Telenovelas de gran éxito ha habido muchas. Muchísimas. La dama de rosa, Cristal, Topacio, Rubí... Pero solo una ha logrado entrar en el Libro Guiness de los Récords como la más exitosa de todos los tiempos. Fue emitida en más de 180 países y doblada a 25 idiomas. Tiene unas 28 adaptaciones alrededor de todo el mundo, convirtiéndose, también, en la telenovela más adaptada de la historia.
Yo soy Betty, la fea tiene un total de nada menos que 335 capítulos. Se emitía de lunes a viernes a las 21:30 h en el canal de televisión colombiano CRN; el primero, el 25 de octubre de 1999. El segundo, el 8 de mayo de 2001.
"El éxito de Yo soy Betty, la fea en Colombia no fue solo un hit televisivo, fue un estallido social. La devoción era tal que las emisoras de radio transmitían el audio en directo para aquellos que no lograban llegar a casa a tiempo para la emisión", explica Carlos Ochoa, presentador colombiano experto en telenovelas, en una entrevista con SensaCine.
"Nadie apostaba por ella; era una producción de bajo presupuesto y alto riesgo que, contra todo pronóstico, terminó aniquilando a cualquier competencia. El fenómeno se filtró en cada estrato de la sociedad: desde los debates políticos hasta los sermones dominicales, todos hablaban de Ecomoda. Las portadas de revistas y los titulares sobre el famoso "maquillaje de cifras" eran el pan de cada día. Pero el verdadero corazón de la conversación nacional era uno solo: la gran transformación de Betty. El país entero contuvo el aliento, pendiente de un hilo, para ver si su heroína finalmente dejaría atrás su apariencia o si el cambio sería algo mucho más profundo", continúa.
El impacto de Betty la Fea se sentía en la calle: desde muñecas artesanales y gafas que se vendían en cada esquina, hasta el fenómeno de ver a mujeres de todo el mundo adoptando su estética y su forma de hablar.

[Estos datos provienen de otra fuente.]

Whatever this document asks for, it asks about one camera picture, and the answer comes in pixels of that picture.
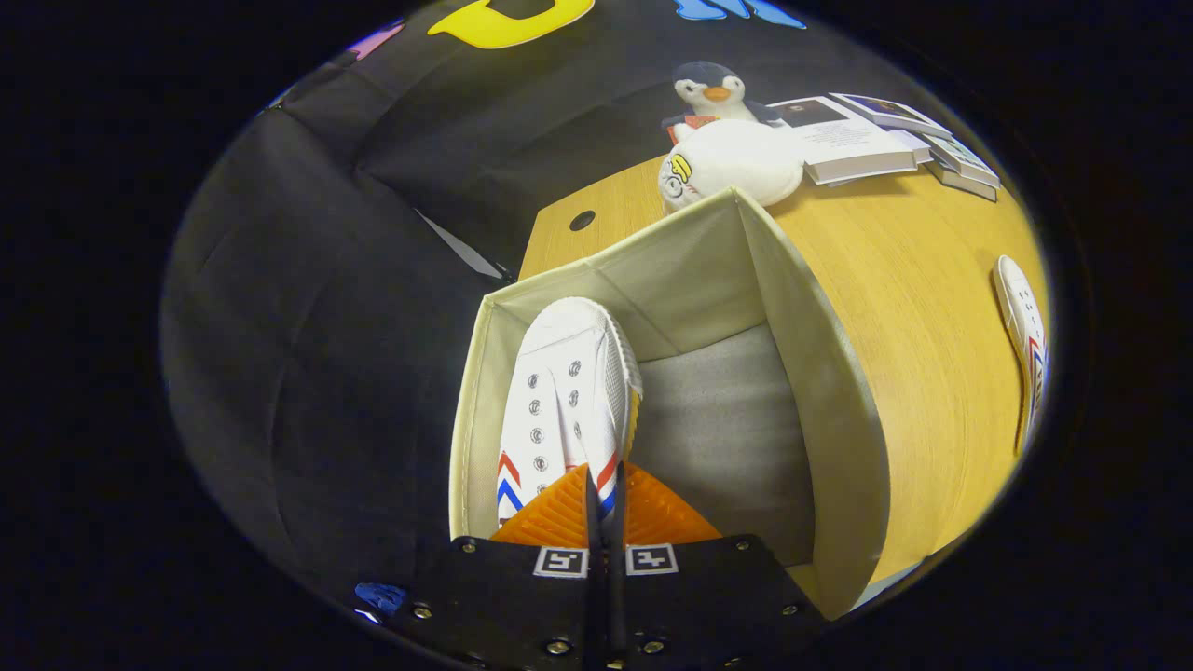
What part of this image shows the dark grey book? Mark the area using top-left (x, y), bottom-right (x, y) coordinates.
top-left (926, 158), bottom-right (998, 202)

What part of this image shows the white book blue photo cover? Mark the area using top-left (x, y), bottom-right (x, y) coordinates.
top-left (830, 92), bottom-right (953, 141)

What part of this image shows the white book pale green cover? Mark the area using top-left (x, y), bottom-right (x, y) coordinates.
top-left (923, 134), bottom-right (1004, 188)

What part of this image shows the white book dark photo cover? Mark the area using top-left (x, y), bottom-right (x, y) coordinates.
top-left (769, 96), bottom-right (933, 186)

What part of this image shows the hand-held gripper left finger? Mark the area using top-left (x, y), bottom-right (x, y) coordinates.
top-left (387, 463), bottom-right (605, 671)

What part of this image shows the grey fabric storage box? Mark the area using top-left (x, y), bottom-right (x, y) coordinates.
top-left (449, 186), bottom-right (892, 622)

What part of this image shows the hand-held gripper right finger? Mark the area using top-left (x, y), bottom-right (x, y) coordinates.
top-left (606, 461), bottom-right (830, 671)

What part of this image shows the white canvas shoe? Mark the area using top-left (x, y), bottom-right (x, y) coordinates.
top-left (992, 254), bottom-right (1050, 458)
top-left (496, 296), bottom-right (644, 528)

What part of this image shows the penguin plush toy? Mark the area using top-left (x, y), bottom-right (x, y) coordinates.
top-left (657, 61), bottom-right (807, 217)

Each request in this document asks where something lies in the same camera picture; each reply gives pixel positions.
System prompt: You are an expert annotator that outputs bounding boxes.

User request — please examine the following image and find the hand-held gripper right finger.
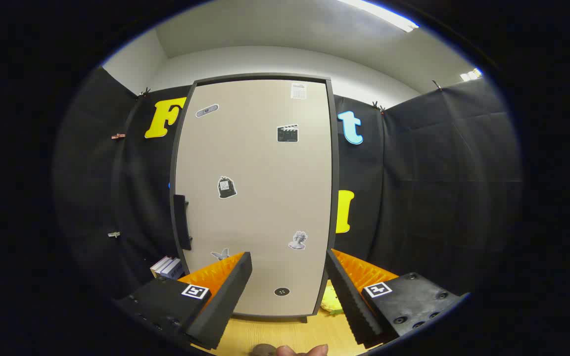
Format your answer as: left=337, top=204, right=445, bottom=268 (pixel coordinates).
left=326, top=248, right=466, bottom=347

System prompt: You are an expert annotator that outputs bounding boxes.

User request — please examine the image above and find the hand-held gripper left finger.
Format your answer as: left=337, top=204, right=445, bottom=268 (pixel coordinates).
left=114, top=251, right=253, bottom=351

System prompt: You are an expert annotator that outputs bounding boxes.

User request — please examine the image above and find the black door handle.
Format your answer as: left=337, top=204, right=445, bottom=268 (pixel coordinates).
left=173, top=194, right=192, bottom=251

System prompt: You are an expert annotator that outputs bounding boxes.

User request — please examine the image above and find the black backdrop cloth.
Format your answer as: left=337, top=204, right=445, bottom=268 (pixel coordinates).
left=52, top=67, right=523, bottom=307

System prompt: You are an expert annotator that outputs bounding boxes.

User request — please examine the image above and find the yellow green plush toy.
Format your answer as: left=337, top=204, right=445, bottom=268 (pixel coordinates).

Precisamente Ochoa pudo vivir en primera persona cómo era el ritmo cardiaco que llevaban los actores y el equipo técnico de la telenovela. "Yo mismo viví esa locura desde dentro como extra en Bogotá, donde descubrí el frenesí detrás de cámaras. Fernando Gaitán entregaba los libretos 'en caliente'; literalmente, los capítulos se grababan el mismo día de su emisión. Como no había internet, los guiones llegaban por fax y los actores recibían el papel aún tibio. Era tal la urgencia que, a veces, tenían que pegar las hojas en el suelo para leer sus líneas mientras grababan. Bajo la dirección de Mario Rivero, los actores tenían la libertad de improvisar y añadir chistes de su propia cosecha, convirtiendo ese caos creativo en el lenguaje que cautivó a toda una sociedad".
La telenovela que todo el mundo ha visto
Todo el mundo sabe ya de qué va Yo soy Betty, la fea: una joven economista muy inteligente pero muy poco agraciada físicamente entra a trabajar como secretaria en una empresa de confección. No puede aspirar a un trabajo de su valía por lo poco 'bello' de su apariencia física. La actriz que daba vida a Betty era Ana María Orozco, una mujer lejos de ser fea, pero nada que una ortodoncia, un flequillo horroroso y una sombra de incipiente bigote no ayuden.
RCN Television
La telenovela acaparó en su estreno un 40% de cuota de pantalla, llegando en ocasiones al 70%. Esto se traduce en que, en ocasiones, frente a la televisión se encontraban 25 millones de colombianos. Uno de los picos de popularidad de la serie lo encontramos en el capítulo 162, momento en el que Armando le pide una cita a Betty. En ese momento, un minuto de la telenovela tenía un precio para publicidad que costaba unos 50.000 dólares de la época.
Betty llenaba las arcas de la RCN de un modo como antes nunca se había visto. Por cada episodio, la cadena se embolsaba entre 2.800 y 3.000 millones de pesos al mes.
Uno de los éxitos de Yo soy Betty, la fea fue la inclusión de un personaje que no encajaba dentro de los cánones de belleza imperantes en la época. La actriz que daba vida al personaje, Ana María Orozco, aseguró en una entrevista al periódico La Opinión que "no me esperaba que la serie tuviera tanto éxito fuera de mi país; creo que contribuye a darle valor a la mujer por sus cualidades. Muchas 'feítas' se sienten reivindicadas; por fin les ha llegado su momento".
Yo soy Betty, la fea, se puede ver en la actualidad en la plataforma Atresplayer.